Vanessa Mark

Personal information
- Full name: Vanessa Pokuaah Mark
- Born: 2 March 1996 (age 30) Dortmund, Germany
- Height: 1.76 m (5 ft 9 in)
- Weight: 74 kg (163 lb)

Sport
- Country: Germany
- Sport: Bobsleigh
- Event: Two-woman
- Coached by: René Spies

Medal record
Women's bobsleigh
Representing Germany
World Championships
| Gold medal – first place | 2024 Winterberg | Two-woman |

= Vanessa Mark =

German bobsledder (born 1996)

Vanessa Pokuaah Mark (born 2 March 1996) is a German bobsledder.

==Career==
Mark made her Bobsleigh World Cup debut during the 2019–20 Bobsleigh World Cup. On 7 December 2019, she finished in third place in the two-woman event along with Kim Kalicki. During the 2020–21 Bobsleigh World Cup, she competed in the two-woman event along with Mariama Jamanka. On 21 November 2020, she won her first gold medal in only her second Bobsleigh World Cup event.
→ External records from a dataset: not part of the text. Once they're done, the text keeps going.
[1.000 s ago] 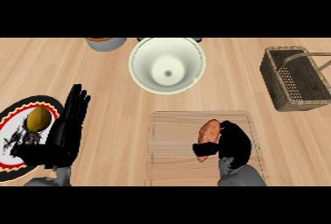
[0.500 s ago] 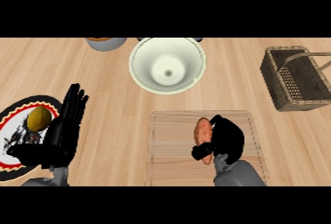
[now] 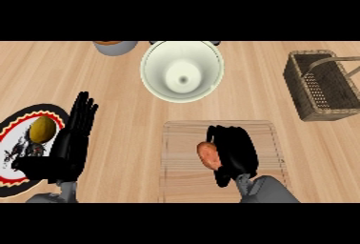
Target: Pick the sweet potato from the cutting board and place it in the basket
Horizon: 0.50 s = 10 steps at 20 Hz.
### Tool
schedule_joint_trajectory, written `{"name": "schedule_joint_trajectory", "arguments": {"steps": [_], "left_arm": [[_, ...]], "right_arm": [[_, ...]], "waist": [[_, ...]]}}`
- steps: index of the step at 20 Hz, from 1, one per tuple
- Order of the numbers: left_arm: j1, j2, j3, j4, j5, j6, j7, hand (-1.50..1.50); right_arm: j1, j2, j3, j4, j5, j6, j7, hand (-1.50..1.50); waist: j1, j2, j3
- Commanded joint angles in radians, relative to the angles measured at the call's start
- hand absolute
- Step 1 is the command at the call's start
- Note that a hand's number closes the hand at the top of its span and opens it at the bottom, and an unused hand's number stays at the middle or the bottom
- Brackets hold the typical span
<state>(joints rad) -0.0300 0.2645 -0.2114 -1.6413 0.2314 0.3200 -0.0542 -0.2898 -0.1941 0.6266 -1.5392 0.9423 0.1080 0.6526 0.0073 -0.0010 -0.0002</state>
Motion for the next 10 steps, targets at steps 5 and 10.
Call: {"name": "schedule_joint_trajectory", "arguments": {"steps": [5, 10], "left_arm": [[0.025, 0.009, 0.020, -0.020, -0.003, -0.010, 0.009, 0.00], [0.009, 0.030, 0.057, -0.019, 0.012, -0.022, 0.030, 0.00]], "right_arm": [[0.073, 0.025, -0.050, -0.358, -0.111, -0.042, -0.059, 1.50], [0.069, 0.001, -0.136, -0.681, -0.182, 0.012, -0.001, 1.50]], "waist": [[-0.018, -0.005, 0.000], [-0.026, -0.007, 0.000]]}}
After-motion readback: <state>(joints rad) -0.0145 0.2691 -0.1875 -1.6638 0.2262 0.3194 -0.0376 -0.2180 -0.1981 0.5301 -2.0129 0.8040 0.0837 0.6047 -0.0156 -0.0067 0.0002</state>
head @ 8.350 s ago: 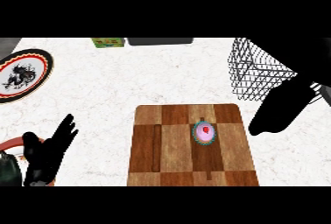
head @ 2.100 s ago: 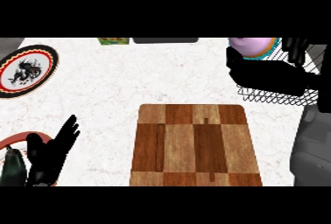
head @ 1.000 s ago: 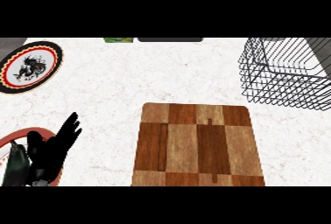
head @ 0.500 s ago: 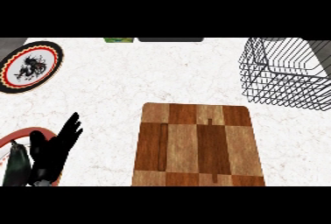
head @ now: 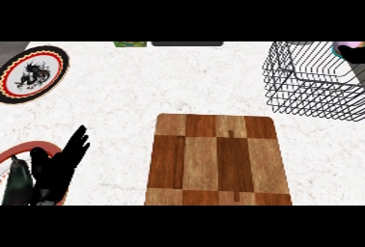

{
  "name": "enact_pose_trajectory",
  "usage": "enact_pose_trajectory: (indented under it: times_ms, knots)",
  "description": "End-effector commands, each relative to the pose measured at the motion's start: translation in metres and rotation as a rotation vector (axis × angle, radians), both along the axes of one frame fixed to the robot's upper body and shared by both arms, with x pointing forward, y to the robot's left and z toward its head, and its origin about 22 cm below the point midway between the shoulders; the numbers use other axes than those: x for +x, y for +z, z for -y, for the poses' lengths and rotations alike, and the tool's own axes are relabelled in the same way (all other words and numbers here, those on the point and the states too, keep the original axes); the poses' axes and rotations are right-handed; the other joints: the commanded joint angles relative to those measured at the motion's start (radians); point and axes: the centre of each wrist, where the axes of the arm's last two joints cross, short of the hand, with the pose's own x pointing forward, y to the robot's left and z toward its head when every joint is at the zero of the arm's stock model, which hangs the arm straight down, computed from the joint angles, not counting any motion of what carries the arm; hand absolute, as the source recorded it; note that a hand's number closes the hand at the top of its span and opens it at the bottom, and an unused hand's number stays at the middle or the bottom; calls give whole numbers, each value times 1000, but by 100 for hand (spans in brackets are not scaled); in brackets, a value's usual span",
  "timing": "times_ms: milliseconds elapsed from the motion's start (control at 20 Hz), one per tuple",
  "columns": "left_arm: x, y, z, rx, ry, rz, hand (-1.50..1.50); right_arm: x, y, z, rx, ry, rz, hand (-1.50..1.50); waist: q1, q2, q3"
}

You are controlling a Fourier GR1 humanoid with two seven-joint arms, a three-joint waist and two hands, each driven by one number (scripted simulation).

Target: Pick the cupcake from the cutting board and place it in the basket

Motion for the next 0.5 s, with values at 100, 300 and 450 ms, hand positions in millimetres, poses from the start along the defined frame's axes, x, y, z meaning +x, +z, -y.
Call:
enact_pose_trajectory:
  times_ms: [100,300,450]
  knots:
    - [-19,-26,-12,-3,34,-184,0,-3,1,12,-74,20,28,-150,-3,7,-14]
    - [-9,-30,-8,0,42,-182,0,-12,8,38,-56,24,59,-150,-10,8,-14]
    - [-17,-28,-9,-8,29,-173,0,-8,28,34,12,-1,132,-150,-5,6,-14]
During the 2023–24 Bobsleigh World Cup, she competed in the two-woman event where she served as the push athlete along with pilot Lisa Buckwitz. Mark represented Germany at the IBSF World Championships 2024 and won a gold medal in the two woman event, along with Buckwitz.

==In popular culture==
Vanessa Mark appeared in a pictorial for the Olympic edition of the German Playboy magazine, cover date March 2026. Also appearing in the issue is German ice hockey player Franziska Feldmeier. Two covers were published for the issue, with one featuring Mark while the other had Feldmeier.